Работает телевизор, но с выключенными динамиками. Идёт какой-то чикотильно-мордобойный фильм, американского, конечно, производства: беззвучно, но высокохудожественно складываются один на другой или накалываются на всяческие штыри окровавленные, как фартук резника, трупы на заброшенном как будто, но, вместе с тем, не остановленном почему-то сталелитейном заводе, и резво бегают, прыгают или акробатически висят до очередного ловкого манёвра на разных цепях или механизмах ещё живые, и где среди них положительный парень, понять можно по лицу – на нём проставлено: изготовлено здесь, в USA – на зависть городу и миру. Чудно смотреть на это в Елисейске.Сергей Захарович, запомнив страницу и номер главы, на которых приостановил временно, до следующего свободного вечера, своё мысленное путешествие по непростой древней русской истории, закрыл книгу, отложил её на тумбочку, снял очки, устроил их на книгу. Взял с тумбочки пульт и выключил телевизор. Полежал сколько-то, раздумывая о своём, а после:
– Зашёл сегодня утром к Женьке в комнату… неряха… штаны как снял, так на полу прямо и бросил… устроил там бомжатник настоящий… поднял, стал их на спинку стула весить, – говорит Сергей Захарович, убрав на тумбочку пульт и массируя указательными пальцами уставшие глаза, – что из кармана, знаешь, выпало?
Ирина Михайловна дочитывает страницу. Дочитала, перелистнула, но ничего мужу не отвечает.
– Презерватив, – говорит Сергей Захарович.
Молчит Ирина Михайловна.
– Слышишь? – спрашивает Сергей Захарович; смотрит он, широко раскрыв глаза, на потолок, как будто трещину на нём увидел.
– Я думала, бомбу… Парню, слава Богу, восемнадцать лет, – говорит, не отвлекаясь от чтения, Ирина Михайловна. – Ты к этому возрасту минимум года два уже, наверное, как кобел провал. И не наверное, а точно.
– И где он, кстати, ещё шляется?.. Скоро уж час.
– А ты всё дома и сидел?
– Ты на меня не перекидывай. Тогда другое дело было, и в деревне… Зря ты его отмазала от армии.
– Ты бы хотел, чтобы туда-а-а его забрали.

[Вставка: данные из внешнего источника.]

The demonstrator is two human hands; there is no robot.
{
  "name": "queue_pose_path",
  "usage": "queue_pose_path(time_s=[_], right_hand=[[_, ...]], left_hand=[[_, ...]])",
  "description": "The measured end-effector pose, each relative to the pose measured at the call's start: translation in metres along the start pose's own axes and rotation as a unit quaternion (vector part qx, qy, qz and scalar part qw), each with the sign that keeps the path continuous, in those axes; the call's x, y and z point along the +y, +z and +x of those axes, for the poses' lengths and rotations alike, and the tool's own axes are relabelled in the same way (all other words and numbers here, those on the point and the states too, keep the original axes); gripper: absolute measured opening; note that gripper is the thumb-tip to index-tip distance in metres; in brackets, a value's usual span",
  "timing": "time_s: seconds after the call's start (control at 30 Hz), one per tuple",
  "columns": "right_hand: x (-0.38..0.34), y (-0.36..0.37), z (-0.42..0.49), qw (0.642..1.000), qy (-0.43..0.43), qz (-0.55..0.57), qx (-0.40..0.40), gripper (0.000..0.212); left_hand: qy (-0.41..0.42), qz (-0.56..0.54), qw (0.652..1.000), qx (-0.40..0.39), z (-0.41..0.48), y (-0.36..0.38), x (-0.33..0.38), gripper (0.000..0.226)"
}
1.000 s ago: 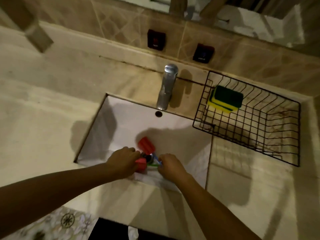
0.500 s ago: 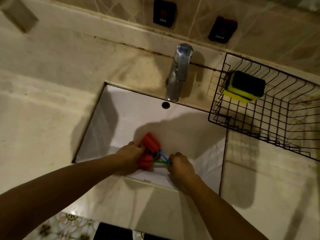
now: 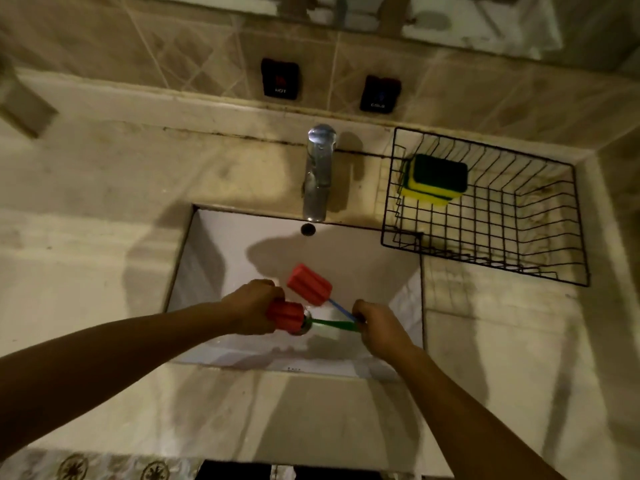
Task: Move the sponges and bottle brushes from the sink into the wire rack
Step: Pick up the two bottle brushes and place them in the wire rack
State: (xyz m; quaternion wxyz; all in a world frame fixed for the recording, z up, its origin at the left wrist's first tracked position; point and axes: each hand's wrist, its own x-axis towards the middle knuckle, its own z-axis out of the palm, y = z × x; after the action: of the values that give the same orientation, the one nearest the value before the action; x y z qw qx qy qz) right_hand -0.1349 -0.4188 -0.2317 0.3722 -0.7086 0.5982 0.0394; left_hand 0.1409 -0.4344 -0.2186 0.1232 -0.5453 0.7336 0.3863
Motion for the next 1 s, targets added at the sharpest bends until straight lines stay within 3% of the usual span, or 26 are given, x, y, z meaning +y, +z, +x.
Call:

– Ну не всех же туда отправляют… Чё ты несёшь.
– Всех не всех. А нашего бы точно.
– И порошок ещё какой-то.
Молчит Ирина Михайловна. Молчит и Сергей Захарович.
– Какой порошок? – через какое-то время спрашивает жена.
– В пакетике… в кармане, в его джинсах, – отвечает муж ей, но не сразу.
Повернулся Сергей Захарович набок, лицом к стене, на которой висит выжженная им, увлекался пылко ещё в юности, по кедровой доске работа «Венера и Адонис», Адонис походит на актёра Василия Ланового, а Венера – на Голублеву Катерину, выключил торшер, стал пробовать уснуть.
Отложила книгу и Ирина Михайловна, повернулась набок, лицом к другой стене, на которой висит картина местного примитивиста Животова с видом зимнего, украшенного разноцветными храмами Елисейска, приобретённая ею, Ириной Михайловной, незадолго до смерти художника.
Щёлкнул мягко выключатель, и в спальне стало темно, как в могиле.
Зима. И месяца ещё, студёная, не догуляла, если по старому примериться к ней стилю. Только что началась, считай, или, как говорят в Ялани, стала. Но это – календарно. Ну а по стуже-то – уже и надоела – с октября тянется, чуть ли не с самого Покрова, когда лешие скрозь землю провалились, – так бы могла сказать Фиста Егоровна Усольцева, давно, больше двадцати лет уже, как покойная, бабушка Катерины, так вот она и говорила: мол, за день – за два до Покрова лешие сквозь землю проваливаются, туда им, дескать, и дорога, ишшо подальше бы куда их заметнуло, окаянных, и не жалко, да для людей нужна острастка. Так вот. Без оттепелей. Крепко. Гулко. И сколько так ещё продлится – бывает тут, что и до мая не расстанешься с тулупом, разве на телогрейку его сменишь, ну а уж в той – до самого июля. Сибирь, на то она и каторжанская.